Serena e Aurora costituiscono infatti una famiglia autosufficiente sia a livello economico che sentimentale, in cui l’affetto tra le due viene espresso in termini di promesse di pizze e di contesa delle fusa del gatto Gas, l’unica intrusione maschile nel nucleo familiare. Serena può apparire la caricatura di una donna moderna, spietata, anaffettiva e senza alcun istinto materno, ed è forse l’intenzione di Carrisi di dipingerla inizialmente in questa forma, caricandone i difetti. Tuttavia, ciò consente all’autore di imporre un graduale cambio di rotta alla caratterizzazione del personaggio nella seconda parte del romanzo.
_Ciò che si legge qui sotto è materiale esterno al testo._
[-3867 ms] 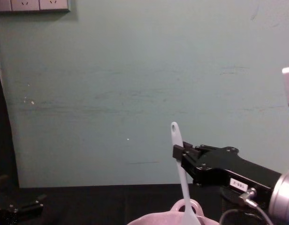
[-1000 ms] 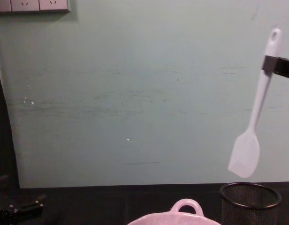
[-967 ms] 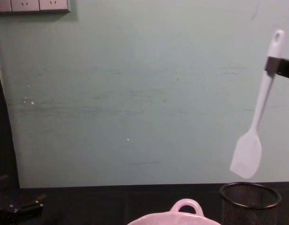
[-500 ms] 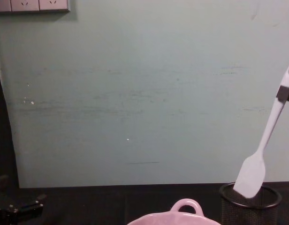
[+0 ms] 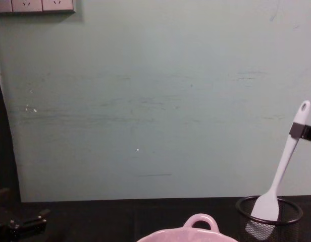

A Vion, in un resort in cui Aurora viene mandata dalla madre per imparare a sciare, scoppia un incendio. Dopo la conta dei superstiti manca una sola bambina, purtroppo è Aurora. Non vi è traccia del corpo, e secondo la polizia non c’è alcuna possibilità che sia scampata al rogo. Tuttavia, per la protagonista, non può essersi trattato di un semplice incidente. A Serena viene quindi imposta una scelta: elaborare il lutto e accettare la scomparsa della figlia mai desiderata o combattere contro ogni evidenza e indagare da sola sull’accaduto, senza l’aiuto della polizia. Delirio indotto da sensi di colpa o complotto da svelare?
Da qui il romanzo cambia quindi registro e diventa un thriller psicologico, in cui il centro focale della vicenda, oltre all’immancabile whodunit imposto dal genere, diventa la formazione di un istinto materno emerso nella protagonista solo dopo la scomparsa del naturale recettore del sentimento, la figlia accettata con riluttanza e che ora si trova disperatamente a inseguire, sia per salvarla da un destino infausto, sia per educare se stessa, come il titolo suggerisce, al ruolo che non ha mai esercitato fino in fondo, quello della madre.
Pur rispettando tutti i canoni letterari attesi in un thriller, Carrisi riesce ogni volta a sintetizzarli e sublimarli in qualcosa di più, confermandosi una delle realtà più interessanti nel panorama letterario non solo italiano, ma soprattutto internazionale. Leggendo quest’opera in fondo non possiamo che chiederci cosa offrano di più rispetto a Carrisi dei fenomeni letterari come Gillian Flynn, Joël Dicker o i Lars Kepler. La risposta è presto detta. Assolutamente nulla.